Не мешкая, запряг я тогда в таратайку лошадь и отвез племяша в районную больницу вместе с матерью. Шесть дней пролежал он тогда в больнице, малость оклемался и заторопился в свою часть. Помню, сколько его ни уговаривали долечиться в больнице – и врачи, и мы, обещали ему через военкомат все по чести оформить, – но уперся и не согласился. «Я, – говорит, – слово дал своему командиру в срок вернуться из отпуска из-за особой обстановки там, на свой риск он меня отпустил, и нарушить слово не могу». И не нарушил, сдержал свое слово солдатское, надежным оно оказалось, верным присяге, скажу без хвастовства.
Всю дорогу до больницы Анастасия душу мне извела своими слезами, как горошины, катились они по ее лицу, а сама молчала, только гладила сына по голове, а он уткнулся ей в колени и молчал всю дорогу, только постанывал на ухабах, а она слезы все лила и лила. Тут я и не сдержался, прости меня Господи:
– Да ты что своими слезами душу всем изводишь, на кладбище что ли его везешь…? Да он теперь у нас в огне не сгорит, в воде не утонет, смертью-то меченый, долго жить будет, примета такая есть, радуйся этому.

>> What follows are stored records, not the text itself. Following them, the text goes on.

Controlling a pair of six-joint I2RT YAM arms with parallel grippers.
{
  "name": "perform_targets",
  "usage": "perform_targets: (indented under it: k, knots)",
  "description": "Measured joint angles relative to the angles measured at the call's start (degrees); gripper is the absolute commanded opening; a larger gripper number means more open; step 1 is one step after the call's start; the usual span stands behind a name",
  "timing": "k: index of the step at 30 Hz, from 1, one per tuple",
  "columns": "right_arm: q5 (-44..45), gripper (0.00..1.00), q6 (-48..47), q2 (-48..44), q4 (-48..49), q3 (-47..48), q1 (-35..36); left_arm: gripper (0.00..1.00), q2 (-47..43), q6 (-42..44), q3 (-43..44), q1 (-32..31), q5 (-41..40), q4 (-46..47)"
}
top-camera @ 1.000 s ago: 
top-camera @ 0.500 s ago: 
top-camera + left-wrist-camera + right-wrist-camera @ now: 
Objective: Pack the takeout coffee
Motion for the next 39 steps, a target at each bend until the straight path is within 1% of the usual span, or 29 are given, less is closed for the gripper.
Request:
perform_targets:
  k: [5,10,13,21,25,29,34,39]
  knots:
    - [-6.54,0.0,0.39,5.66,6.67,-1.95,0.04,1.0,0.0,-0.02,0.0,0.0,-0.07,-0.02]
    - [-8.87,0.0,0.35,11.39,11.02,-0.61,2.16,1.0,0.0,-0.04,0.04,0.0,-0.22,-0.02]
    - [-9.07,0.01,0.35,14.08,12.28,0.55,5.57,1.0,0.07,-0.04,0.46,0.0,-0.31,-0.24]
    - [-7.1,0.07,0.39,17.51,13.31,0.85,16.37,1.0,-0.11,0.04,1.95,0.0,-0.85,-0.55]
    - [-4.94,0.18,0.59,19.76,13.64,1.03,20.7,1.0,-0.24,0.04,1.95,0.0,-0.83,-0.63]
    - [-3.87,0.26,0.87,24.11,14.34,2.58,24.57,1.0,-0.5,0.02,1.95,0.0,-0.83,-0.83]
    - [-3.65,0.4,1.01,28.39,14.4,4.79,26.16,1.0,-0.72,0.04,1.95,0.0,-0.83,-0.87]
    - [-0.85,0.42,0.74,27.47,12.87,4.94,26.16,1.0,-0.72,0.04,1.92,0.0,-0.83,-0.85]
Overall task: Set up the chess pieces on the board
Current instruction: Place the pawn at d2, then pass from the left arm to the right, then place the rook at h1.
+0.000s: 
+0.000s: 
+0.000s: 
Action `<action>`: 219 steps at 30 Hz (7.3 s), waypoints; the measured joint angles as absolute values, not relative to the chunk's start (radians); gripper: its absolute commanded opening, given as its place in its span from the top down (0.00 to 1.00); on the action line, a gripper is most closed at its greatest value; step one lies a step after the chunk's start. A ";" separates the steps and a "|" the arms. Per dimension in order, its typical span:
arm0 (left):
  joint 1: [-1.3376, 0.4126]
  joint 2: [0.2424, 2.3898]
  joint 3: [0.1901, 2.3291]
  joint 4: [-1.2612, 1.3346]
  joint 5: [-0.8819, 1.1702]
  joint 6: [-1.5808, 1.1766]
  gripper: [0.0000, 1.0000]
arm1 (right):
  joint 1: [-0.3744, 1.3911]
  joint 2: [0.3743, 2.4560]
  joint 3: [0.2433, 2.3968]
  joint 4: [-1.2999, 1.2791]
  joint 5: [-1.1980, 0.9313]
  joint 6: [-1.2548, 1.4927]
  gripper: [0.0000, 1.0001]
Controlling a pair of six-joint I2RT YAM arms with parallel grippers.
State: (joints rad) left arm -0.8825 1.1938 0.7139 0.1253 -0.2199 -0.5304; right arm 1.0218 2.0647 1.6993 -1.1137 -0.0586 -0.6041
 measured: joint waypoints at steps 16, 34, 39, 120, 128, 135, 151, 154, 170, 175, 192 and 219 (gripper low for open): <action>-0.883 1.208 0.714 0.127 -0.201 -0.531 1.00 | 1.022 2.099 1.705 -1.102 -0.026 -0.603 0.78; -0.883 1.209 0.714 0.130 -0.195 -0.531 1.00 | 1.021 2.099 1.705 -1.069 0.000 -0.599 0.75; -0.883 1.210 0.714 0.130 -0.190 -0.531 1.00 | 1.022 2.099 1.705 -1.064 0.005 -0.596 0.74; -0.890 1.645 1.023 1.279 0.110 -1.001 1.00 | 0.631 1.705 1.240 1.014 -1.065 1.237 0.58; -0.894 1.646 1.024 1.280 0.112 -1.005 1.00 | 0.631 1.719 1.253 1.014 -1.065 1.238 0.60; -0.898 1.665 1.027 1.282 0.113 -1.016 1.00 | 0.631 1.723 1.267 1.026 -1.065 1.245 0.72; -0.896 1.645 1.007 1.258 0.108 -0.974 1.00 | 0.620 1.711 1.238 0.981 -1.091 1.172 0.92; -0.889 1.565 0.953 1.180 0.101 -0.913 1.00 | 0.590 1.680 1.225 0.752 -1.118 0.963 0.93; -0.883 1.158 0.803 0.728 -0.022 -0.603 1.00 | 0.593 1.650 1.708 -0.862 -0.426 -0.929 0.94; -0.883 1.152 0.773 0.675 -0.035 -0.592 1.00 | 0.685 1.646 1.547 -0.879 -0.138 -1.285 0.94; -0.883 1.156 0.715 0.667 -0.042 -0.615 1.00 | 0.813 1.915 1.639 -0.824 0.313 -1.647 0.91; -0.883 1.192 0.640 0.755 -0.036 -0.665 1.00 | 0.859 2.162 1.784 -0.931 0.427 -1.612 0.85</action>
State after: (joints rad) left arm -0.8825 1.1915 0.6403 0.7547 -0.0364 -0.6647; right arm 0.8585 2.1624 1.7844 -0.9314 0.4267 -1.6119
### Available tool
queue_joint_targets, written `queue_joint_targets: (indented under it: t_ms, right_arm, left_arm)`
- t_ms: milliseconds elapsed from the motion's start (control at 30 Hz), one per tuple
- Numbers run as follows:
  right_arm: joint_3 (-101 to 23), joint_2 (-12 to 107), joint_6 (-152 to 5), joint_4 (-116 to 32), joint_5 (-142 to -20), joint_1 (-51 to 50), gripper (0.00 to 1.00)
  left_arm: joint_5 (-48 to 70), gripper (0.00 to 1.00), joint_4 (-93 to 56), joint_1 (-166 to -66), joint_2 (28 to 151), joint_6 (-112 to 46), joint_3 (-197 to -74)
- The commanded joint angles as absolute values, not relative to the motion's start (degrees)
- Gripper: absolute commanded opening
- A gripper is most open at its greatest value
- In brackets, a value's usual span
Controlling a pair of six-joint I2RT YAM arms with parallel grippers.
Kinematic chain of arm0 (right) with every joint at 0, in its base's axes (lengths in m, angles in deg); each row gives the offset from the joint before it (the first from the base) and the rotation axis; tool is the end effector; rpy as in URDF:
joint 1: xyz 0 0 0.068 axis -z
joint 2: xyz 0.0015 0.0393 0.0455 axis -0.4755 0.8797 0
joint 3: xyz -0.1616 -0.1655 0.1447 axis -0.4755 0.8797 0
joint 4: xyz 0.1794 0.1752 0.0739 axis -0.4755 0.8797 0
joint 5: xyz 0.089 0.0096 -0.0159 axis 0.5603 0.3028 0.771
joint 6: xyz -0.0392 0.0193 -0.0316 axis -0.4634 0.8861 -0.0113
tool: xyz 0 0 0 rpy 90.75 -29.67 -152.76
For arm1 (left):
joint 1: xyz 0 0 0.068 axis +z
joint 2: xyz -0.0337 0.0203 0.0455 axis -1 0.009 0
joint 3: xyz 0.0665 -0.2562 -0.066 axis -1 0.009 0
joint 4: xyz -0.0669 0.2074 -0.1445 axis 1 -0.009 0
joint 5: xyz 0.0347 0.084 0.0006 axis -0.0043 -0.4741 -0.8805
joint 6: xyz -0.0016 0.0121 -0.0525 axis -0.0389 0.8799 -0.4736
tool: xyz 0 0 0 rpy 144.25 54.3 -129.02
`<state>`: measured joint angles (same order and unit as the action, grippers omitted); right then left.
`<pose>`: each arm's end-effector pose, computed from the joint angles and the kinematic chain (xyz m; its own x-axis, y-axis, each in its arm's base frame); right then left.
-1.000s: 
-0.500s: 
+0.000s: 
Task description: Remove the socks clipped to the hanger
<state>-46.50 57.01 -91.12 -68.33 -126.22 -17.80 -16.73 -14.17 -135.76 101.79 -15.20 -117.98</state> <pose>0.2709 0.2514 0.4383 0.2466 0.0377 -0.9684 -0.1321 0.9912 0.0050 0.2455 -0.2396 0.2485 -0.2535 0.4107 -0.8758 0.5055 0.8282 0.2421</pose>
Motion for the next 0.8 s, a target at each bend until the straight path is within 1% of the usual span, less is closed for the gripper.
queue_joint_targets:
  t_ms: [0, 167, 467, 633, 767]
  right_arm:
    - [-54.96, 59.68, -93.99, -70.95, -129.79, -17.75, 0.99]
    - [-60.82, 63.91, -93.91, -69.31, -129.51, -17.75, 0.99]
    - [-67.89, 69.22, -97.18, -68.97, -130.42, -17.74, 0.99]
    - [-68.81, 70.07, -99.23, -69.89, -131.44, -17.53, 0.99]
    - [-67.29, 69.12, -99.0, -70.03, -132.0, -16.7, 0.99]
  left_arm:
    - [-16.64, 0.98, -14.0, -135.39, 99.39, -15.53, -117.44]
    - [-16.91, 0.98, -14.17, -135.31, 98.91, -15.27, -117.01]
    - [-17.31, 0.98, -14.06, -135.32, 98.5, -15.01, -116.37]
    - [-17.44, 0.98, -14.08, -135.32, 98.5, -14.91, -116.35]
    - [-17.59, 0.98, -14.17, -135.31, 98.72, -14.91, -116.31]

Помолчать бы мне тогда, не каркать лишнее при таком горе, да вот сорвалось.
Прощались мы с ним перед отъездом на ближней станции, и по своей, видать, деревенской дурноте слова путного не сказали на прощанье и только торкались головами да похлопывали друг дружку в обнимке и несвязно бормотали:
– Давай, племяш, держись там как-нибудь. А он мне:
– Да ладно, дядя Коля, само собой…
Вот заладили это, и будто других слов на свете нет, или из головы всё вылетело, или не знаем мы этих слов-то, прощальных… Написал вскоре коротенькое письмецо: «Дорога была шибко маятной, спина разболелась, раны распухли, и ни сидеть, ни лежать было невмоготу. А сейчас все ладно: заживают раны, как на собаке, только спина сильно чешется, что спасу нет от зуда, вот и чешусь, и шоркаюсь обо все углы и стены в казарме, под смех друзей».